Source records:
______________________________

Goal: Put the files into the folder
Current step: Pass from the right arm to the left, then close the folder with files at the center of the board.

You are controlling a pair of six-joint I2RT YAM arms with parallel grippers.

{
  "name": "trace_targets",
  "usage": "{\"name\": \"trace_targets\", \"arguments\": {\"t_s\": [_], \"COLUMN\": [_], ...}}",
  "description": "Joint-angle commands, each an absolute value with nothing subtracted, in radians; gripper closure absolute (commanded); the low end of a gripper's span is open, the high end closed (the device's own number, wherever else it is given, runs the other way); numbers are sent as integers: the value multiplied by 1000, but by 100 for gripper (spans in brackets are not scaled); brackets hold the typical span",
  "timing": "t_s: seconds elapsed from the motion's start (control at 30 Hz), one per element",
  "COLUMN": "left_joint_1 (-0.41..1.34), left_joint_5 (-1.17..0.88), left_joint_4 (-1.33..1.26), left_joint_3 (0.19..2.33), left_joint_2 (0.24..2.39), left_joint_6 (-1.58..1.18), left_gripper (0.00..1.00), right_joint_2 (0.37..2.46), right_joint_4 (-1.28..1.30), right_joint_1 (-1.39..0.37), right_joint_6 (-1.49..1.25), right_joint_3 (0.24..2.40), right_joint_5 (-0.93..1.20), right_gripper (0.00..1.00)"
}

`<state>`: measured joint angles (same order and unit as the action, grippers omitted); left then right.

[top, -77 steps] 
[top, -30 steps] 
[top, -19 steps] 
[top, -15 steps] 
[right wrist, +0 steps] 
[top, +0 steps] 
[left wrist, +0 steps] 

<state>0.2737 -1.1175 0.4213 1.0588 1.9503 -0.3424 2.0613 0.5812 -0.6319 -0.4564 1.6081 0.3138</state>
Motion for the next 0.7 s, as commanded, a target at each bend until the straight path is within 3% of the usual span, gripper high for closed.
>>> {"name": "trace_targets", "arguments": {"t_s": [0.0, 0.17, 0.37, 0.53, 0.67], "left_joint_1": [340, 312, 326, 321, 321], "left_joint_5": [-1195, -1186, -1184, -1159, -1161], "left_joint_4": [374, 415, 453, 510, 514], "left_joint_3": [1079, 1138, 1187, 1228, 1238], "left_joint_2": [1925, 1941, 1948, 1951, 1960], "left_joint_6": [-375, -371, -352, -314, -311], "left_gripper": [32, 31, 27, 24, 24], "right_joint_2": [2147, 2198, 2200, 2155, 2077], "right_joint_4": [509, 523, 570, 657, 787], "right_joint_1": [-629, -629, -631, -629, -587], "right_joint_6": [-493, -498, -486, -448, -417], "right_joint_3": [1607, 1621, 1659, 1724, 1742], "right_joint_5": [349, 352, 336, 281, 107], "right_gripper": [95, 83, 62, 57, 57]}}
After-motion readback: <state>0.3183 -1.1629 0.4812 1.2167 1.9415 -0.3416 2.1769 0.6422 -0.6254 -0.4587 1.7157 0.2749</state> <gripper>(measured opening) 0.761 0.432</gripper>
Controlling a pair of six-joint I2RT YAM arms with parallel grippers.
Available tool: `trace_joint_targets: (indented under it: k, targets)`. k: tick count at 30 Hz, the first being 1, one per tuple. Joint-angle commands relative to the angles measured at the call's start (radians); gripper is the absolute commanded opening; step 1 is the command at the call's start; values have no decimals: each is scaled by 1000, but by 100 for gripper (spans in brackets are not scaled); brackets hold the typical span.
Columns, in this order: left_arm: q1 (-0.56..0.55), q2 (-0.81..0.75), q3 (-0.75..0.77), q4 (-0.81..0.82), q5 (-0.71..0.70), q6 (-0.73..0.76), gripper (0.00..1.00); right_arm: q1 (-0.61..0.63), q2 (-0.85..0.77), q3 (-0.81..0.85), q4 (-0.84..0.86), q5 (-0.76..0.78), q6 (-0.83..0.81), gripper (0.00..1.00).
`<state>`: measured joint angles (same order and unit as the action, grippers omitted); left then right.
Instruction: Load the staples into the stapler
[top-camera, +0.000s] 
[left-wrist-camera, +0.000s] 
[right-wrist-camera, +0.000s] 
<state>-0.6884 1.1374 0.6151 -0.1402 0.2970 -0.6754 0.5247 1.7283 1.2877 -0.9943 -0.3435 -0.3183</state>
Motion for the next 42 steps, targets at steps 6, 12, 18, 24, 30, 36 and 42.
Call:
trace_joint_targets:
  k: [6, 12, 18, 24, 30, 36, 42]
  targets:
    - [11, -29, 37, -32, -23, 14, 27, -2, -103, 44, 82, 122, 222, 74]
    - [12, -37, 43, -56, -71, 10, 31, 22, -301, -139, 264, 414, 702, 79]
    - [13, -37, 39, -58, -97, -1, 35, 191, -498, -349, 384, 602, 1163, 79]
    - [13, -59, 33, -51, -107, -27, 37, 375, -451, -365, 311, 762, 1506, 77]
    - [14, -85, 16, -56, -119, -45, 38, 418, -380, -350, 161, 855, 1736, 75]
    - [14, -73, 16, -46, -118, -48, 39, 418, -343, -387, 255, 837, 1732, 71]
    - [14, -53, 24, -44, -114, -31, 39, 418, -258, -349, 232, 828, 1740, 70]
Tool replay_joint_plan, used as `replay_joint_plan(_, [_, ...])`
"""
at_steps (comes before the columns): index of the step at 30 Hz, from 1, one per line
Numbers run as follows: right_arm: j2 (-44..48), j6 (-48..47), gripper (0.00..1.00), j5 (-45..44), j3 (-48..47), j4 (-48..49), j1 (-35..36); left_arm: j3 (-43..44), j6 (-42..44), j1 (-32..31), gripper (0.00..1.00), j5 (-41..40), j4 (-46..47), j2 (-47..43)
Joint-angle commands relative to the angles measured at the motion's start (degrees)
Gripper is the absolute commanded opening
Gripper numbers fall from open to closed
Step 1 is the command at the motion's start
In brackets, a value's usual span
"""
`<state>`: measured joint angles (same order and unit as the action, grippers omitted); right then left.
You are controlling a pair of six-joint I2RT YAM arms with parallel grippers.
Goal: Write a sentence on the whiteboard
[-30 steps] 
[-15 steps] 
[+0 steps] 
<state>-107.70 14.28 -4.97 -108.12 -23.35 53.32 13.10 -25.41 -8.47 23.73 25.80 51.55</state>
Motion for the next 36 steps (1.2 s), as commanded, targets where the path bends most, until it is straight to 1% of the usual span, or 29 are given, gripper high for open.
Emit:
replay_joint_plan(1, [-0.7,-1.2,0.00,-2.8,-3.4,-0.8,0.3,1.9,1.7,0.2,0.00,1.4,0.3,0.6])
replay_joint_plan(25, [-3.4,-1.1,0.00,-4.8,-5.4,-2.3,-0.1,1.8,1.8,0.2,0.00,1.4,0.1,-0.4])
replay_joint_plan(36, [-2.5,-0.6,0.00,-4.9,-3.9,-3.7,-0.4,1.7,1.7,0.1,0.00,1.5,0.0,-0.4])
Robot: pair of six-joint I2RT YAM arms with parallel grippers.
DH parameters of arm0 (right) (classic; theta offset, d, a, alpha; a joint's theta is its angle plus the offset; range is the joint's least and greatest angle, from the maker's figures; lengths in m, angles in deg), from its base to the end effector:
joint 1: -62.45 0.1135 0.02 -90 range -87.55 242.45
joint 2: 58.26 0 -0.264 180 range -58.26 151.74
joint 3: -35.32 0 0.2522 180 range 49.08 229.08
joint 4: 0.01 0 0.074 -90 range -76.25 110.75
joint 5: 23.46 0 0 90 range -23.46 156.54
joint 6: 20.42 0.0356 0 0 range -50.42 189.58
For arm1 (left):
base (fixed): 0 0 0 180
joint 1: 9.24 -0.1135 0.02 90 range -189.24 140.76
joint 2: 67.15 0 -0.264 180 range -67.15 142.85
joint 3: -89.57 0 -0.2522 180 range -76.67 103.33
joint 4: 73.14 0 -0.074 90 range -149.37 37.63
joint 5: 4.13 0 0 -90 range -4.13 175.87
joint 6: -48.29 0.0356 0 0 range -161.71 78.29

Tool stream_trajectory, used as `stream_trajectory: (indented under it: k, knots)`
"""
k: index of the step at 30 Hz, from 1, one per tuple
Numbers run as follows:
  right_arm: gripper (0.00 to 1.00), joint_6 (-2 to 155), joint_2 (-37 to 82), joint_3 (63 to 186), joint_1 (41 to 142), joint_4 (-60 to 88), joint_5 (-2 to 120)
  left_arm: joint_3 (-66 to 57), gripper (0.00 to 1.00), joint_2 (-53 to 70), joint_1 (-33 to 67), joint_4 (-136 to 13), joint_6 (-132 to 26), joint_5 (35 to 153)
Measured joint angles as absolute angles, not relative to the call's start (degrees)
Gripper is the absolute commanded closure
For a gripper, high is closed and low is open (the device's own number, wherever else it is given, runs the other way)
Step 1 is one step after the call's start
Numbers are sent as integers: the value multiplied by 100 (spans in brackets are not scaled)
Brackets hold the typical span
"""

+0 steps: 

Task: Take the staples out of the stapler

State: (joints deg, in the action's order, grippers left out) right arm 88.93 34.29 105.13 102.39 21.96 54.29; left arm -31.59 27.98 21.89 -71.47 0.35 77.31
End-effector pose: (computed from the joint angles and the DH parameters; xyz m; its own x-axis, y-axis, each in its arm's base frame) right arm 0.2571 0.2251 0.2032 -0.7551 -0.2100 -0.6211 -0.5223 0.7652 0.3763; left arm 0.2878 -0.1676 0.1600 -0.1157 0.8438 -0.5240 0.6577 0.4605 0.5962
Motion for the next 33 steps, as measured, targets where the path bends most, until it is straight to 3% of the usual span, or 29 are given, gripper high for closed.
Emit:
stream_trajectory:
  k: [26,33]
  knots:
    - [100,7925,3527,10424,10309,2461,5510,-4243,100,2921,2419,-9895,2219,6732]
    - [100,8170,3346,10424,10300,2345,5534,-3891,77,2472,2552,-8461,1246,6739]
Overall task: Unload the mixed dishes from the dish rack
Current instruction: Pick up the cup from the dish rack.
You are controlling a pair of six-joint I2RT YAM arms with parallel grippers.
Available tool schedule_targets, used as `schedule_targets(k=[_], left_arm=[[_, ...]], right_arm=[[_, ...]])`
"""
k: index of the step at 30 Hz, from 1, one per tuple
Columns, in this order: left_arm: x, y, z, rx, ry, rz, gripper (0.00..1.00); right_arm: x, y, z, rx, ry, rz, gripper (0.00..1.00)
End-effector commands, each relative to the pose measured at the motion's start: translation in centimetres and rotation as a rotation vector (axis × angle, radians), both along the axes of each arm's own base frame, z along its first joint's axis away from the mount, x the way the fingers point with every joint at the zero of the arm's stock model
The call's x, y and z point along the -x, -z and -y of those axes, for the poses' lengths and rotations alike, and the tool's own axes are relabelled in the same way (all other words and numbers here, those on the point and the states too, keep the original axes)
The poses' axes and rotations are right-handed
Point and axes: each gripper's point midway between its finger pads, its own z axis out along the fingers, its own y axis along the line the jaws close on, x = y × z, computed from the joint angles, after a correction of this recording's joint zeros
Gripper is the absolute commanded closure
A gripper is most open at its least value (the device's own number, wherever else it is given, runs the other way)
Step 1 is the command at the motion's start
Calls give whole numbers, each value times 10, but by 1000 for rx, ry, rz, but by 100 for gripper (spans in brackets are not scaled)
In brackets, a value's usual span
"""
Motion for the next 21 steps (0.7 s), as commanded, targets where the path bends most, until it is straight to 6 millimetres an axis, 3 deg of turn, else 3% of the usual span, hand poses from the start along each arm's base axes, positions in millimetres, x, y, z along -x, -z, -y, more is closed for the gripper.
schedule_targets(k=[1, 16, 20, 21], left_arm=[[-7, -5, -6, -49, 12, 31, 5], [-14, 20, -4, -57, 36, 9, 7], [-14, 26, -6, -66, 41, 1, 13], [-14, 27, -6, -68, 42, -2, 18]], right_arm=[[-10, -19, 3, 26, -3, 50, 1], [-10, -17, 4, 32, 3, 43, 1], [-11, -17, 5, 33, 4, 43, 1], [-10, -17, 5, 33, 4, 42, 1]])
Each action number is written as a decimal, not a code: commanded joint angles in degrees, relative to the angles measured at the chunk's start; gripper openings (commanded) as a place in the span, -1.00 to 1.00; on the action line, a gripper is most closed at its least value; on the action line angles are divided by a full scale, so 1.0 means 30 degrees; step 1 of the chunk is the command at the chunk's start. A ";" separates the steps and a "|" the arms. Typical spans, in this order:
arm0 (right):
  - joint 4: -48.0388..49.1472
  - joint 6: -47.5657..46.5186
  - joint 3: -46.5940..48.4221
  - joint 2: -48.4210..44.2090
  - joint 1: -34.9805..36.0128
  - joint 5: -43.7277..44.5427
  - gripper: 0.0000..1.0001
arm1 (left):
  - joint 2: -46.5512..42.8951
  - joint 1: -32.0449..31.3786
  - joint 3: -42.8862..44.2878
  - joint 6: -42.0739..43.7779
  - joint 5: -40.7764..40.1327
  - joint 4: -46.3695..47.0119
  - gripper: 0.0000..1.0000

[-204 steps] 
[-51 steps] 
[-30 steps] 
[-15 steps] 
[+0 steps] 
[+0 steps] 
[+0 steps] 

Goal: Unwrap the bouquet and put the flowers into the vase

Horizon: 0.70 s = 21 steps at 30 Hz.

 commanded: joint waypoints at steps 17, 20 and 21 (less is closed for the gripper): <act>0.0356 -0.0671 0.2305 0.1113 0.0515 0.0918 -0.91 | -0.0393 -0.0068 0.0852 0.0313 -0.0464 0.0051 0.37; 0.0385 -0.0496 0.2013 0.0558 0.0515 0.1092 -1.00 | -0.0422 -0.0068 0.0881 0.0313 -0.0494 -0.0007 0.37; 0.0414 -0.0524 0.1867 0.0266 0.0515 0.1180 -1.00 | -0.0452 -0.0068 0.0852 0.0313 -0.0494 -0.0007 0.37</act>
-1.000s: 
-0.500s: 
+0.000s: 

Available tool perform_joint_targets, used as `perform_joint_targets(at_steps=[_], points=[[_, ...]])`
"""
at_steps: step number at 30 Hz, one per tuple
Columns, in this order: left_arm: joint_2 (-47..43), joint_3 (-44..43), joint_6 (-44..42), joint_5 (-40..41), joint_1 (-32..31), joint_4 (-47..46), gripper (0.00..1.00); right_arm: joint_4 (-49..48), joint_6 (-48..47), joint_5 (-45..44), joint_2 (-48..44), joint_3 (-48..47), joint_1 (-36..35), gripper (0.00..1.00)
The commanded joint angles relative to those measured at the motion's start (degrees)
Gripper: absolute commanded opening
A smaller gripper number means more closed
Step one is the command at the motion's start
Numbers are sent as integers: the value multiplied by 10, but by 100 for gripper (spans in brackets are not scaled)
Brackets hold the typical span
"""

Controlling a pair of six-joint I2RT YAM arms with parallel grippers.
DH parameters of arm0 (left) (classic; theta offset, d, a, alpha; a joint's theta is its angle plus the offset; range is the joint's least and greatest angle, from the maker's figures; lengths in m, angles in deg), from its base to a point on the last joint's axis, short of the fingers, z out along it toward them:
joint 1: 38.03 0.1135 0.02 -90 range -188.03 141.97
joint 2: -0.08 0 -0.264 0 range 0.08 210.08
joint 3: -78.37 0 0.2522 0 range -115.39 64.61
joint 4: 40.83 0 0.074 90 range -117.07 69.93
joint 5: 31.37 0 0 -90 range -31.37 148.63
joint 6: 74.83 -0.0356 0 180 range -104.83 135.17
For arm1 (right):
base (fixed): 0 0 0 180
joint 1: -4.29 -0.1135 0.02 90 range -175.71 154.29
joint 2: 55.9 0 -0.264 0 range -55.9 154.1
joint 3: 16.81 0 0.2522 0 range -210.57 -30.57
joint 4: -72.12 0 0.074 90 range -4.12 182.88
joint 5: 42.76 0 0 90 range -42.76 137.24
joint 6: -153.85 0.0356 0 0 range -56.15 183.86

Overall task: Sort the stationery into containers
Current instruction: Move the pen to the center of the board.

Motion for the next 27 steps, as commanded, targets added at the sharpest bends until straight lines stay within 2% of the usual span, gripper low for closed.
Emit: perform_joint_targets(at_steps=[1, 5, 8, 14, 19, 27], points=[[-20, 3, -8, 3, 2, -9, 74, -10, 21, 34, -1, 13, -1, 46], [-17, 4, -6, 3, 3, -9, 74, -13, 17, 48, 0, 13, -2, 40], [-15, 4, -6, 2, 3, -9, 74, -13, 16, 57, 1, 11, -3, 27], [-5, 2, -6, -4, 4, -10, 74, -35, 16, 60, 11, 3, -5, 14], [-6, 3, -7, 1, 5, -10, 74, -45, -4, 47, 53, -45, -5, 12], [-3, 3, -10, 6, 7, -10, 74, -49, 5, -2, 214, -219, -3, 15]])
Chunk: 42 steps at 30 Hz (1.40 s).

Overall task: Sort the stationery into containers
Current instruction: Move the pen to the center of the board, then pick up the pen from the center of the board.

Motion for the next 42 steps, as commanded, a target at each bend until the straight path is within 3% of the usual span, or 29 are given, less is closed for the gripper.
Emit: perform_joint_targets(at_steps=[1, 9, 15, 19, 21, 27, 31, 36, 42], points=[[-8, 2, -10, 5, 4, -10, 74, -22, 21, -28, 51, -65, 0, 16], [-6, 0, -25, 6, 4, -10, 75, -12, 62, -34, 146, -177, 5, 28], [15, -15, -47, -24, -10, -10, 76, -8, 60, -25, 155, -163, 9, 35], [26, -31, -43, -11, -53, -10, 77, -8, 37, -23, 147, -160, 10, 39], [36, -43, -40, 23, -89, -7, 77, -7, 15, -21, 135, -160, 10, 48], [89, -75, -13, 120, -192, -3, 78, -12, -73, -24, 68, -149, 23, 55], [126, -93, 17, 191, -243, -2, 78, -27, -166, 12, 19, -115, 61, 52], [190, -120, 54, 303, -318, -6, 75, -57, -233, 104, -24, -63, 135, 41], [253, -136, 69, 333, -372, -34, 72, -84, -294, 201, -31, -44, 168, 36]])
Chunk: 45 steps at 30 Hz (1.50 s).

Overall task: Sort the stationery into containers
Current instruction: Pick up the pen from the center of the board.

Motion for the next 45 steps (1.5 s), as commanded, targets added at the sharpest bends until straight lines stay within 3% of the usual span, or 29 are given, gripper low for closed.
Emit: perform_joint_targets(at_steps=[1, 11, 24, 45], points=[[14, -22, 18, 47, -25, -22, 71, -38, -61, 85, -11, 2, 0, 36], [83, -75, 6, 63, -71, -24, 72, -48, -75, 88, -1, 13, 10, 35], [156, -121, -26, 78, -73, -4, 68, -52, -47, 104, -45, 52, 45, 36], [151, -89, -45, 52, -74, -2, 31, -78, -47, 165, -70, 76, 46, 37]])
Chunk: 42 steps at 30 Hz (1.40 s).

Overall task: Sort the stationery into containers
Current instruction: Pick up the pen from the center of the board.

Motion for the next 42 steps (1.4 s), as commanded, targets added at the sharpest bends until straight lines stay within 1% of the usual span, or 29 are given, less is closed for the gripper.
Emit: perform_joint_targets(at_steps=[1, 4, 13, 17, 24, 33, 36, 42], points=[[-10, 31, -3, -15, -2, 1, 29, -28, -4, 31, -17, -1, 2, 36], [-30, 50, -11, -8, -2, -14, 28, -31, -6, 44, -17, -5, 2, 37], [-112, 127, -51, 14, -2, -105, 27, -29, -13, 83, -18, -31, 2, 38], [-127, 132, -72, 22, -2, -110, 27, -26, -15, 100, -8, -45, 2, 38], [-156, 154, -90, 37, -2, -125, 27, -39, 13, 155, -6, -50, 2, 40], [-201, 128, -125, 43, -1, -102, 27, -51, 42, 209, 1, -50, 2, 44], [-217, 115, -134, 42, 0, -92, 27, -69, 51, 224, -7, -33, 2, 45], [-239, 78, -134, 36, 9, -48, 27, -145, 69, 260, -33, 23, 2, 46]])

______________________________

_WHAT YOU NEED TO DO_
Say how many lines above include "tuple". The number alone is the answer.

_YOUR RESPONSE_
4